There is an increasing awareness of the roles of the gut microbiome in influencing the response to and outcome of chemotherapy [19, 36, 37]. Reciprocal modification of the microbiota by chemotherapeutic agents is also increasingly appreciated. One important observation from our AOM/DSS experiment is that the PP*-P8 probiotic modulates the gut microbiota structure to alleviate the change from eubiosis to dysbiosis induced by AOM/DSS. Loss of diversity, increase in perturbation, imbalance in composition, and changes to specific lineages, either beneficial or deleterious, are hallmarks of the unhealthy status of microbiota in the gut [38]. Recovery of alpha diversity and coherence of the microbial communities after three DSS treatments were most prominent in the PP*-P8 group, suggesting that our synthetic probiotic is not only effective in treating CRC but also helpful in maintaining the microbiota structure and possibly securing host health benefits. Increased body weight, survivability, and colon length measured in PP*-P8-treated mice support this hypothesis [39]. Apart from the anticancer effect, rapid weight loss, decreased survivability, and shortening of colon length in the 5-FU-treated group were consistent with previously studied cases and are indicative of the double-sidedness of chemotherapy [40,41,42,43,44].

Results from LEfSe between groups enlisted specific microbial taxa that are discriminative with statistical and biological significance during PP*-P8 treatment in the AOM/DSS model. Among the taxa identified, the most notable was the Akkermansia-Verrucomicrobia clade.
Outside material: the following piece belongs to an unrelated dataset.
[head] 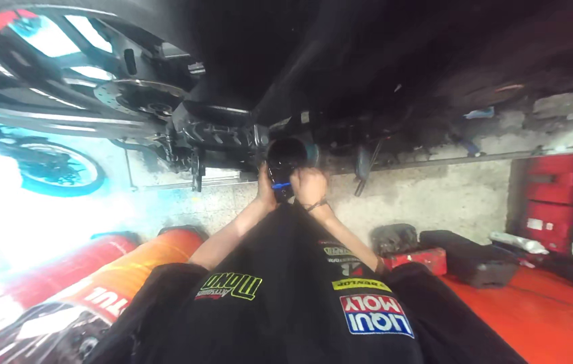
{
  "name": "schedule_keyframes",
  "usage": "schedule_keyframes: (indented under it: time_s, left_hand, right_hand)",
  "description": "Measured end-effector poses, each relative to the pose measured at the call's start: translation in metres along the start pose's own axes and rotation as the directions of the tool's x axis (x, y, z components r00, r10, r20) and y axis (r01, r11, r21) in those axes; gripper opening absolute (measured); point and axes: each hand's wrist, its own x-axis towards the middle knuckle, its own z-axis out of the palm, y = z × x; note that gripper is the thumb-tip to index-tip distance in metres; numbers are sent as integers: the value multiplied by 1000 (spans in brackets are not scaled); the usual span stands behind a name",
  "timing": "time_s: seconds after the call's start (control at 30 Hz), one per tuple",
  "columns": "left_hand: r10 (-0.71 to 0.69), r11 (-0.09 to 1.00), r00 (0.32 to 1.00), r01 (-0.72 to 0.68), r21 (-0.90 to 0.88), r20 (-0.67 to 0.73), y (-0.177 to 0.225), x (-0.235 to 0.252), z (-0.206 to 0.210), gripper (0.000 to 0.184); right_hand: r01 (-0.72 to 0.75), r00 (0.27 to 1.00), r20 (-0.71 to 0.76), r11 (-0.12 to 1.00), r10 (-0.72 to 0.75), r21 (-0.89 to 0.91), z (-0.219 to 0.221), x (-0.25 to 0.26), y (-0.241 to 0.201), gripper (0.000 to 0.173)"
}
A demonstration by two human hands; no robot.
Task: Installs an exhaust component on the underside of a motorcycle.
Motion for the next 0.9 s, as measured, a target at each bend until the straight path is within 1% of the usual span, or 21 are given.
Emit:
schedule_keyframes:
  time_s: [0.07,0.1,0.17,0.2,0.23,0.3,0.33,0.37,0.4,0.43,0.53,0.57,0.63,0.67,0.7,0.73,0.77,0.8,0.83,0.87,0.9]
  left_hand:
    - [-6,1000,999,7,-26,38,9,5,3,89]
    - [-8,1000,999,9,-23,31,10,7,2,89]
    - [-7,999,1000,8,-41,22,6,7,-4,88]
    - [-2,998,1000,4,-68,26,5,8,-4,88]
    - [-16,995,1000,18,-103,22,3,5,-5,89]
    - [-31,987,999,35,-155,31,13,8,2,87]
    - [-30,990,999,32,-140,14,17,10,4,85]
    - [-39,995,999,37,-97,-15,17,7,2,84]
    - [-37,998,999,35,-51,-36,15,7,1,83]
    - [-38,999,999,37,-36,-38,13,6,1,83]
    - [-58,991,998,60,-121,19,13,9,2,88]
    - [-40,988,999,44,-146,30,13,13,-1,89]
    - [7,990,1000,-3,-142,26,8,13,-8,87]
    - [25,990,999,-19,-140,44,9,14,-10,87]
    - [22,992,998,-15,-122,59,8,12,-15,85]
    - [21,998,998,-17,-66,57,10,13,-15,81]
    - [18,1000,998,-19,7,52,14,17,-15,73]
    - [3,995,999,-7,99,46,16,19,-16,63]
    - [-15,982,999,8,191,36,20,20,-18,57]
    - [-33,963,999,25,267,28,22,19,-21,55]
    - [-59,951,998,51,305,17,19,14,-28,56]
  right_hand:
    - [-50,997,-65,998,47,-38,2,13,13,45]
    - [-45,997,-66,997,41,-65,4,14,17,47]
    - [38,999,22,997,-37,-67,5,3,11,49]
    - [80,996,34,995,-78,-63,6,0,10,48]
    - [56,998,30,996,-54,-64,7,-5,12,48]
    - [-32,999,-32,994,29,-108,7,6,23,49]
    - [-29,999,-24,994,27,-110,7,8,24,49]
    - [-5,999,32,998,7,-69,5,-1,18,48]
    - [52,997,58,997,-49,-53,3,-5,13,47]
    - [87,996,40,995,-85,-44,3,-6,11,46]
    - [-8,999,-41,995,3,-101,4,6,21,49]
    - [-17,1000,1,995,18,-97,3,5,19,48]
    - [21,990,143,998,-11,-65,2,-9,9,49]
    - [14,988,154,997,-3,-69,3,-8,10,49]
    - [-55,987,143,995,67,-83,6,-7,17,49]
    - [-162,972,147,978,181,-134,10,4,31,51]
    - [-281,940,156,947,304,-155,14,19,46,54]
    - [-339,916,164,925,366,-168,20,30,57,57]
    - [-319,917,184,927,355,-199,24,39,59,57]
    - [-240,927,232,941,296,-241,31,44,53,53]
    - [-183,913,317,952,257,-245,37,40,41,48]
Akkermansia muciniphila is a well-known biomarker for defining the healthy gut microbiota and is considered a promising candidate for next-generation probiotics [45,46,47]. In accordance with our study, several studies recently reported this species’ attenuation effects on AOM/DSS-induced inflammation [48, 49] and other clinical parameters [50]. Conversely, Turicibacter was most characteristic of the untreated control and PP*. Although little is known about this genus, increasing reports about their association with disease solidifies our results. The type strain of Turicibacter sanguinis was isolated from the blood culture of a febrile patient with acute appendicitis [51]; moreover, some Turicibacter bacteria are reported to have a pathobiont lifestyle [52] and are often relevant to host inflammation [53,54,55]. Also, Turicibacter was abundantly detected in tumor-bearing mice treated with AOM/DSS [56] or significantly enriched in Japanese subjects who suffer from constipation [57]. Based on Spearman’s correlation analysis, Akkermansia and Turicibacter were identified as keystone taxa because they seem to shape antagonistic clusters, consisting of members from LEfSe results and Shannon diversity correlations. We, therefore, hypothesize that the PP*-P8 probiotic coordinates the microbial consortium to maintain eubiosis during AOM/DSS-induced colitis-associated carcinogenesis and likely helps improve drug response and reduce relapse rate. Future work is warranted to investigate these hypotheses.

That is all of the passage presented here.